### What the task asks
Consider the listing below. Extract exactly the lines from the line containing "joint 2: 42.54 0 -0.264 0" to the line containing "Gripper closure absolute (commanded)", both included.

Information supplied below:

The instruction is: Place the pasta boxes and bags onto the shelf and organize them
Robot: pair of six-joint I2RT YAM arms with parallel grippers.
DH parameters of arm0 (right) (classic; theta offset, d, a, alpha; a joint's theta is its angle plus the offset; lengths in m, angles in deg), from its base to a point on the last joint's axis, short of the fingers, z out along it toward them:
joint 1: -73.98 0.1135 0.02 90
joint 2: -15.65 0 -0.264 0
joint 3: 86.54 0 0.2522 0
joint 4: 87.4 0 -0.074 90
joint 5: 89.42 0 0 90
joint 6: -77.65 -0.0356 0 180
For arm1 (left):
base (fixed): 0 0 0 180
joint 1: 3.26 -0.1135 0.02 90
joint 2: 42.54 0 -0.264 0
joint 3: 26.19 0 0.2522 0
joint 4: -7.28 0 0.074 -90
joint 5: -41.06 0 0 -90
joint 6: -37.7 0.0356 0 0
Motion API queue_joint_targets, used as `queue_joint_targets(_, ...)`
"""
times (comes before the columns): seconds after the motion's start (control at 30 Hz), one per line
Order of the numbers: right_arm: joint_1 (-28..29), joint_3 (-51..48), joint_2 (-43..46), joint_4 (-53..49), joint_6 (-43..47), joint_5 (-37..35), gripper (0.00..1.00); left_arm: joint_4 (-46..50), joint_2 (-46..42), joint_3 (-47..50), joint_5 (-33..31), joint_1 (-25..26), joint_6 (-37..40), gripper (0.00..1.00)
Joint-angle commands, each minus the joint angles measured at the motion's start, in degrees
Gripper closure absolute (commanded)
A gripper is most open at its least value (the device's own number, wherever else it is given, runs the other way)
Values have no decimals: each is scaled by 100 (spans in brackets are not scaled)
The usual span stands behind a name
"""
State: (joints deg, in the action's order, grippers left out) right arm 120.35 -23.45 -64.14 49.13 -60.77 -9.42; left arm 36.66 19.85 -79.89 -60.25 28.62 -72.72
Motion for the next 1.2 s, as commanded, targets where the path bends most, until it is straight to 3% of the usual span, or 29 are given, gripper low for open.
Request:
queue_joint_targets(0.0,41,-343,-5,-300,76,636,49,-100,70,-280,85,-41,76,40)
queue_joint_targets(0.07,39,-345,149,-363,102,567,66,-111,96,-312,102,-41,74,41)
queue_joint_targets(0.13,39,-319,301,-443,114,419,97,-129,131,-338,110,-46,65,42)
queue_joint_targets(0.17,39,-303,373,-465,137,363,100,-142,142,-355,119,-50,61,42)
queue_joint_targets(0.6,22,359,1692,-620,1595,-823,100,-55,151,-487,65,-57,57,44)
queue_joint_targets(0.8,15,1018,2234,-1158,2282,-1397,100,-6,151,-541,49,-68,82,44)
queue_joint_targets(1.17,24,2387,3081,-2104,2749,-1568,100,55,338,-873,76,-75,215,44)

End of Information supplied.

### Answer to this problem
joint 2: 42.54 0 -0.264 0
joint 3: 26.19 0 0.2522 0
joint 4: -7.28 0 0.074 -90
joint 5: -41.06 0 0 -90
joint 6: -37.7 0.0356 0 0
Motion API queue_joint_targets, used as `queue_joint_targets(_, ...)`
"""
times (comes before the columns): seconds after the motion's start (control at 30 Hz), one per line
Order of the numbers: right_arm: joint_1 (-28..29), joint_3 (-51..48), joint_2 (-43..46), joint_4 (-53..49), joint_6 (-43..47), joint_5 (-37..35), gripper (0.00..1.00); left_arm: joint_4 (-46..50), joint_2 (-46..42), joint_3 (-47..50), joint_5 (-33..31), joint_1 (-25..26), joint_6 (-37..40), gripper (0.00..1.00)
Joint-angle commands, each minus the joint angles measured at the motion's start, in degrees
Gripper closure absolute (commanded)

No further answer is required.